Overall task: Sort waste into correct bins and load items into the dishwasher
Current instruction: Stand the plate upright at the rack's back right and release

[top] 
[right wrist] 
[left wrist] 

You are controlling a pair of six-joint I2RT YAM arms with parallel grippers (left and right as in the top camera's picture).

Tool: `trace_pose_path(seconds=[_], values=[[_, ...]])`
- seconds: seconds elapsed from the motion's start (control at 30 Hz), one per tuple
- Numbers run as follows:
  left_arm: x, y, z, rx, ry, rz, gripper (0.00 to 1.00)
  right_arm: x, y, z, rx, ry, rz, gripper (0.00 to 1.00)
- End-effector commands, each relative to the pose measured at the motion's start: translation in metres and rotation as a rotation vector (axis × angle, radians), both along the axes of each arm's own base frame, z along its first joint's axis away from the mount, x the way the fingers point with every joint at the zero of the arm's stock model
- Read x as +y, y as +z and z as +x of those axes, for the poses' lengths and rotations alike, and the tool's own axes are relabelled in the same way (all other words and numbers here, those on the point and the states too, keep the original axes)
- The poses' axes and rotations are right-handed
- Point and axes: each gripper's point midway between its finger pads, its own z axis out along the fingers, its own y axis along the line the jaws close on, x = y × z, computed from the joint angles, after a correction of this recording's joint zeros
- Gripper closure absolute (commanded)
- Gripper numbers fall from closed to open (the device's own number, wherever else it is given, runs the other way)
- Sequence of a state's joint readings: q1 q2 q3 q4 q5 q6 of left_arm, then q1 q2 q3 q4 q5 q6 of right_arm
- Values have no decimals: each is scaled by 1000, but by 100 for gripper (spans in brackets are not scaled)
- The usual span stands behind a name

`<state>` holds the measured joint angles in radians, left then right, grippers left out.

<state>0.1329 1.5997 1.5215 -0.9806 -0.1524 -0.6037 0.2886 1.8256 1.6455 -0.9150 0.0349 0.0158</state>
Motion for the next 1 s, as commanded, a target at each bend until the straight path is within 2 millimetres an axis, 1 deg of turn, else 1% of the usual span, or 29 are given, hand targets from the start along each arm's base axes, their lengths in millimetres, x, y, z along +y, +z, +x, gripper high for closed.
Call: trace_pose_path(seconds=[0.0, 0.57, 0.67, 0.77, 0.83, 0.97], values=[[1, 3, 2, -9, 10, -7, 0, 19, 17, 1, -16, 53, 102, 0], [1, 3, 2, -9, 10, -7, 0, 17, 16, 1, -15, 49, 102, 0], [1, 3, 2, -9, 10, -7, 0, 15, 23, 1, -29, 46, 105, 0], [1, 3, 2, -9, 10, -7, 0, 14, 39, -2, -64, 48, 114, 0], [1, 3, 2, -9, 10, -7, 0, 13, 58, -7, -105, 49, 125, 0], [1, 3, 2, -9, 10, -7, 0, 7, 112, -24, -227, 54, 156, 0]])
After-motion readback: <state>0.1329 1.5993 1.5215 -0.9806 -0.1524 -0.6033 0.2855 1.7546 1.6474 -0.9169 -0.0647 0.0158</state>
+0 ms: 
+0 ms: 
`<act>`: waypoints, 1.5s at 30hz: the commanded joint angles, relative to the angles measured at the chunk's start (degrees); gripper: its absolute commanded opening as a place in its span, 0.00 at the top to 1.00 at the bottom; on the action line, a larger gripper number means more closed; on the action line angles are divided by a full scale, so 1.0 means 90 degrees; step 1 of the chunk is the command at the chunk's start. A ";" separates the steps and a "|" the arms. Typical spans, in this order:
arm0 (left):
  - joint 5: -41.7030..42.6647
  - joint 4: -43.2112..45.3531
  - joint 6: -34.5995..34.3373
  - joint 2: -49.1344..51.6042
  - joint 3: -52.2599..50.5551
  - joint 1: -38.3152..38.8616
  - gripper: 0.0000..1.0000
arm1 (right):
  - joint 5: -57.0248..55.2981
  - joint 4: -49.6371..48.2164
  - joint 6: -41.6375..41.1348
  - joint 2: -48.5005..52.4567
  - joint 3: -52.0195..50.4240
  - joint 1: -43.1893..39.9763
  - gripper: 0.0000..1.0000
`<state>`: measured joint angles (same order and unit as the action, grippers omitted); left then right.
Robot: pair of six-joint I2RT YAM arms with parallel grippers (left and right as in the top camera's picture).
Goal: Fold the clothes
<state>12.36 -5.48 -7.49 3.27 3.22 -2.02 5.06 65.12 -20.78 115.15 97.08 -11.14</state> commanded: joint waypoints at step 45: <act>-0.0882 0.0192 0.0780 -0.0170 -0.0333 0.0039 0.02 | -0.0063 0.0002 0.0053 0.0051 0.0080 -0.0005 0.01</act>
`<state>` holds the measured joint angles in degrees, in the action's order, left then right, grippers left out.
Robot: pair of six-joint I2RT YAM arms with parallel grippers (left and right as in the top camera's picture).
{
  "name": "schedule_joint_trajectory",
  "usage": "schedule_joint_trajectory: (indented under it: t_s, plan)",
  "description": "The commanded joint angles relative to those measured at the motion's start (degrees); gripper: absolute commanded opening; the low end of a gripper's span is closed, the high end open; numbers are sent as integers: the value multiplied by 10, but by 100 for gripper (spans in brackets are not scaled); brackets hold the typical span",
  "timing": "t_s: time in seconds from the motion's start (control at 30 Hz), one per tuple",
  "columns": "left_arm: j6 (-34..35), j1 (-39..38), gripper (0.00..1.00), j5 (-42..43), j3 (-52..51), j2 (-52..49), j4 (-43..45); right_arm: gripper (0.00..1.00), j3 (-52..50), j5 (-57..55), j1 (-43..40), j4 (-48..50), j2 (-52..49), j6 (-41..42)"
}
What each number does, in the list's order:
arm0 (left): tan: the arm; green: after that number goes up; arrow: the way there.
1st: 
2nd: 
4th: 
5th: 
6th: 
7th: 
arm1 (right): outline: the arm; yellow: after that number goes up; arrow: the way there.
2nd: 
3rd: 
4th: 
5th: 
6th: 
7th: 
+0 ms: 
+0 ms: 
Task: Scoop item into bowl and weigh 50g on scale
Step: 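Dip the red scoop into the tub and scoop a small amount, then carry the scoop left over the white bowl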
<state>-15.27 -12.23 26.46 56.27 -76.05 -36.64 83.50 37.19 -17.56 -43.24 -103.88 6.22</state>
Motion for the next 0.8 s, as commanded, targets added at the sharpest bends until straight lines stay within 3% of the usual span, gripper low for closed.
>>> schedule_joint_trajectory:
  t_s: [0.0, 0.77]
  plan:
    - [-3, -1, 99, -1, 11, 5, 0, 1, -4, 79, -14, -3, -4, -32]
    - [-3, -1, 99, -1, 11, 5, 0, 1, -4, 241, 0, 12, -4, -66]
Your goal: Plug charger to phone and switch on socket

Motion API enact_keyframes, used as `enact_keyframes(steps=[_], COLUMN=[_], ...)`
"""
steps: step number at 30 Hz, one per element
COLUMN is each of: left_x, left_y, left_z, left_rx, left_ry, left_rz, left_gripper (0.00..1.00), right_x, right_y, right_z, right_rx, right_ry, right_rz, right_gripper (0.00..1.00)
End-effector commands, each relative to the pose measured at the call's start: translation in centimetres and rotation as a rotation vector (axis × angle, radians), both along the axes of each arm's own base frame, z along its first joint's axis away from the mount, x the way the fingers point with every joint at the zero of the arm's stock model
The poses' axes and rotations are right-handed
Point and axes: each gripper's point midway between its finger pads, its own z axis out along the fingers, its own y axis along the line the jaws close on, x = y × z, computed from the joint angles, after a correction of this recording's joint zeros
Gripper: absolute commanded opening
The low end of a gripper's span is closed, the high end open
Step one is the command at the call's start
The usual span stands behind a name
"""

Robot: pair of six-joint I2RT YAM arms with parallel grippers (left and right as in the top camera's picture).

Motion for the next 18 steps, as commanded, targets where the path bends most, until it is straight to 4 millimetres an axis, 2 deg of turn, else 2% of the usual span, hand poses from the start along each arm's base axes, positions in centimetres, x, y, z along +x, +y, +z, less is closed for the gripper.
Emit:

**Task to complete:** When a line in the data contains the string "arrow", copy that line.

**Worked solution:**
arm0 (left): tan: the arm; green: after that number goes up; arrow: the way there.
arm1 (right): outline: the arm; yellow: after that number goes up; arrow: the way there.

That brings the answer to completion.